Later that day I went on a long walk with one of the facilitators, Mary Rose Cook, to talk out these issues, and she strongly advised me to err in the direction of tackling hard tasks that I might possibly not complete but that would certainly make me a better programmer, rather than making sure that I come out of Hacker School with a portfolio piece. That is the general vibe here at Hacker School — that the purpose of the place is to make you a better programmer, not to help you make things that you would have been able to make elsewhere, whose only difference from your previous work is primarily in content.
I thought about it a lot and I decided to go for it. I’d do a project in Clojure, a language that, as a front-end developer, I would probably not be using professionally when I got out (yes, I know there’s ClojureScript — we’ll discuss that later). Now I just needed a project. With any luck, I could come up with something that would satisfy both goals above: it would make me a better programmer, and it would be something I could show to the world.

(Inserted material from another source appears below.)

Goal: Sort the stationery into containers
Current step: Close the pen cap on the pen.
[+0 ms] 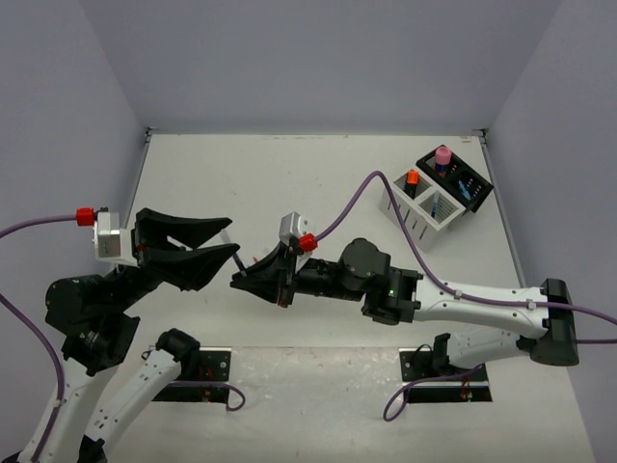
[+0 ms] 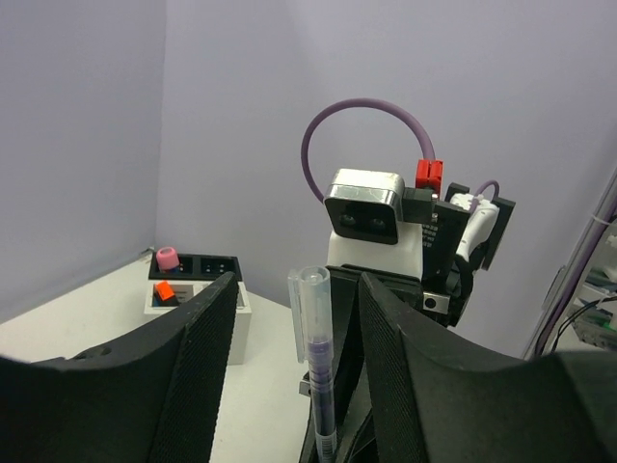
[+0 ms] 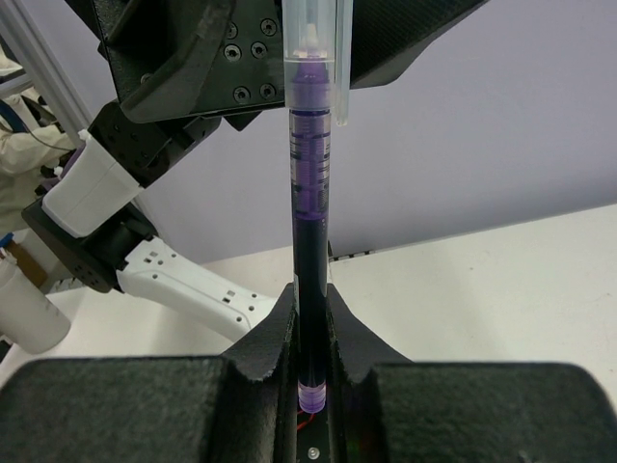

The last official day that week, Thursday, Lindsey helped a few of us build a simple lambda calculus interpreter (kind of like the last chapter of The Little Schemer), which was pretty cool and gave us a sense of accomplishment.
Then in the afternoon, there was a talk about jobs by David Albert, one of the founders, the gist of which was, try not to think about them yet if at all possible. It was a lot of the same stuff I’d gone over with Mary earlier that week.
And finally, there were the presentations. Every Thursday afternoon there are presentations at Hacker School. I presented my monkey website and showed a little bit about how to refactor code to eliminate mutable variables, which was fun, and I saw a presentation by one of my fellow Hacker Schoolers about robots that could manouver around on the floor. It got me thinking about a game I used to play when I was a kid, called Robotwar, in which the players program robots using a language that comes with the game, and then they send them against each other in virtual battle. Screenshots and description can be found here. The language is sort of a combination of BASIC and Forth, but way stripped down. I thought, I wrote an interpreter today. Maybe I could recreate this game, and write an interpreter for it in Clojure, and use real robots!
I came in the next day (Friday) to flesh out the idea with Mary Rose Cook, and decided that I probably ought to stick with virtual robots, at least for the first incarnation. I’d do the project in steps, with each step being an accomplishment in and of itself. First just build the language interpreter, then display one robot using ASCII art in a terminal, then pit them against each other, then perhaps port it to the browser with ClojureScript, make it a real website with networking and everything, then maybe use real robots, then maybe have them programmable in other languages, like Scheme, etc. etc. etc.
But first, I’d spend some of the following week doing tic tac toe and Game of Life, in Clojure, just to warm up.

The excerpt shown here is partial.